Items from a dataset
════════════════════
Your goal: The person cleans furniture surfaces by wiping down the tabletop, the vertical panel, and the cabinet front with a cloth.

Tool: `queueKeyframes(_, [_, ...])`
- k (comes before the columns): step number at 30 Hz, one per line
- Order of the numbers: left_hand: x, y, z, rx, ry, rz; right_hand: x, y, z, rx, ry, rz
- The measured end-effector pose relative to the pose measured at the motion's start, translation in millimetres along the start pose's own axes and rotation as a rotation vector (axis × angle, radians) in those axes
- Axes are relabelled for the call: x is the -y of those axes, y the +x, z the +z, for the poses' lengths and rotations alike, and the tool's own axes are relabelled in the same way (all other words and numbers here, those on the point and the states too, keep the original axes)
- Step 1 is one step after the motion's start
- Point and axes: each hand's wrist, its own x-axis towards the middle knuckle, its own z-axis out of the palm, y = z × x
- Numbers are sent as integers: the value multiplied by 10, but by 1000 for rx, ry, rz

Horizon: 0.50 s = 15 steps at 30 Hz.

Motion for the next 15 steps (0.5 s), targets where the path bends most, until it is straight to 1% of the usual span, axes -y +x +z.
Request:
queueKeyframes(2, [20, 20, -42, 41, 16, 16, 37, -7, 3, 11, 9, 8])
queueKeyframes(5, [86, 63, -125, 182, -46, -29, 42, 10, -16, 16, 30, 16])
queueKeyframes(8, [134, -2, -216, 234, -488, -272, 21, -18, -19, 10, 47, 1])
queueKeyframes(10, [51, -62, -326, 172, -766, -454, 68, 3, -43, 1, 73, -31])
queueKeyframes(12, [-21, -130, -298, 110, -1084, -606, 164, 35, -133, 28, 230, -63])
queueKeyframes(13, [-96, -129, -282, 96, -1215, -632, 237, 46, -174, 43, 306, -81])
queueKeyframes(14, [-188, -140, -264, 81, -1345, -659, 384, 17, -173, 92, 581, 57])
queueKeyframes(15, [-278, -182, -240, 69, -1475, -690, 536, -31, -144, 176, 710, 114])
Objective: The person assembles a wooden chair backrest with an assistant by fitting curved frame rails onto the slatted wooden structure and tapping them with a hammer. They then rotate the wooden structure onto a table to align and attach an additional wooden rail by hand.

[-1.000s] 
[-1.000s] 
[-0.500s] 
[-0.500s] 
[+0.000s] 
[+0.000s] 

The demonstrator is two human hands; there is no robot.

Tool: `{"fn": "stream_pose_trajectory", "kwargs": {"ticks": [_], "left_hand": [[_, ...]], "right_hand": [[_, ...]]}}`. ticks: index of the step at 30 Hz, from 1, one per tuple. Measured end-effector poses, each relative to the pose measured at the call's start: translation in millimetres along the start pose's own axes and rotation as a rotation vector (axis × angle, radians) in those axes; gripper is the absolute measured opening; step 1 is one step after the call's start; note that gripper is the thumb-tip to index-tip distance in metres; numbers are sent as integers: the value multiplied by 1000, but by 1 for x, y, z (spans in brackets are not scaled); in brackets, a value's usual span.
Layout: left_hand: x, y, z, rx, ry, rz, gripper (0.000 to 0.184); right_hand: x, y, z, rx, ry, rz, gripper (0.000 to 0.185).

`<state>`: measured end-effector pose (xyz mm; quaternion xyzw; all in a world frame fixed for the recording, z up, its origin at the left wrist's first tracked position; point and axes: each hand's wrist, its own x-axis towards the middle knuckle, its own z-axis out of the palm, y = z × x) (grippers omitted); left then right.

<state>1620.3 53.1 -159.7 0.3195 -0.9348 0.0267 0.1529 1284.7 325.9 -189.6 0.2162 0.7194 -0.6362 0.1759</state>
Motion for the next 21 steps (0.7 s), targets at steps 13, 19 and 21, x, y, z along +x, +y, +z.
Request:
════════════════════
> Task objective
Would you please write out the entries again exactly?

> The answer
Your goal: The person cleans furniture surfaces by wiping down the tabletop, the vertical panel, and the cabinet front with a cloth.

Tool: `queueKeyframes(_, [_, ...])`
- k (comes before the columns): step number at 30 Hz, one per line
- Order of the numbers: left_hand: x, y, z, rx, ry, rz; right_hand: x, y, z, rx, ry, rz
- The measured end-effector pose relative to the pose measured at the motion's start, translation in millimetres along the start pose's own axes and rotation as a rotation vector (axis × angle, radians) in those axes
- Axes are relabelled for the call: x is the -y of those axes, y the +x, z the +z, for the poses' lengths and rotations alike, and the tool's own axes are relabelled in the same way (all other words and numbers here, those on the point and the states too, keep the original axes)
- Step 1 is one step after the motion's start
- Point and axes: each hand's wrist, its own x-axis towards the middle knuckle, its own z-axis out of the palm, y = z × x
- Numbers are sent as integers: the value multiplied by 10, but by 1000 for rx, ry, rz

Horizon: 0.50 s = 15 steps at 30 Hz.

Motion for the next 15 steps (0.5 s), targets where the path bends most, until it is straight to 1% of the usual span, axes -y +x +z.
Request:
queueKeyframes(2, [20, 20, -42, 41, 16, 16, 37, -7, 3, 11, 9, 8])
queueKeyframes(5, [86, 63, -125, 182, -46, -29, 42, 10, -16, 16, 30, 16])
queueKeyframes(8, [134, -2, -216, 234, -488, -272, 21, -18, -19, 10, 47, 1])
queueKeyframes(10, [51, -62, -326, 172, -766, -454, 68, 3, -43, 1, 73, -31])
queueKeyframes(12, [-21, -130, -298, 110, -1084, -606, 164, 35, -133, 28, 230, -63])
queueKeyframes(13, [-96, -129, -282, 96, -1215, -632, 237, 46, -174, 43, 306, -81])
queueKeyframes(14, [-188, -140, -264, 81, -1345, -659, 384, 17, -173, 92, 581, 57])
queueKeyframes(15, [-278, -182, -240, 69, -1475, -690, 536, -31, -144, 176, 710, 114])
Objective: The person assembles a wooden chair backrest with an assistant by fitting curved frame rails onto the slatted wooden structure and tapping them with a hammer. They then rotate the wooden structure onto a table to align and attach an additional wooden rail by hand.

[-1.000s] 
[-1.000s] 
[-0.500s] 
[-0.500s] 
[+0.000s] 
[+0.000s] 

The demonstrator is two human hands; there is no robot.

Tool: `{"fn": "stream_pose_trajectory", "kwargs": {"ticks": [_], "left_hand": [[_, ...]], "right_hand": [[_, ...]]}}`. ticks: index of the step at 30 Hz, from 1, one per tuple. Measured end-effector poses, each relative to the pose measured at the call's start: translation in millimetres along the start pose's own axes and rotation as a rotation vector (axis × angle, radians) in those axes; gripper is the absolute measured opening; step 1 is one step after the call's start; note that gripper is the thumb-tip to index-tip distance in metres; numbers are sent as integers: the value multiplied by 1000, but by 1 for x, y, z (spans in brackets are not scaled); in brackets, a value's usual span.
Layout: left_hand: x, y, z, rx, ry, rz, gripper (0.000 to 0.184); right_hand: x, y, z, rx, ry, rz, gripper (0.000 to 0.185).

`<state>`: measured end-effector pose (xyz mm; quaternion xyzw; all in a world frame fixed for the recording, z up, its origin at the left wrist's first tracked position; point and axes: each hand's wrist, its own x-axis towards the middle knuckle, its own z-axis out of the palm, y = z × x) (grippers omitted); left then right.

<state>1620.3 53.1 -159.7 0.3195 -0.9348 0.0267 0.1529 1284.7 325.9 -189.6 0.2162 0.7194 -0.6362 0.1759</state>
Motion for the next 21 steps (0.7 s), targets at steps 13, 19 and 21, x, y, z along +x, +y, +z.
Request:

That wraps up the answer.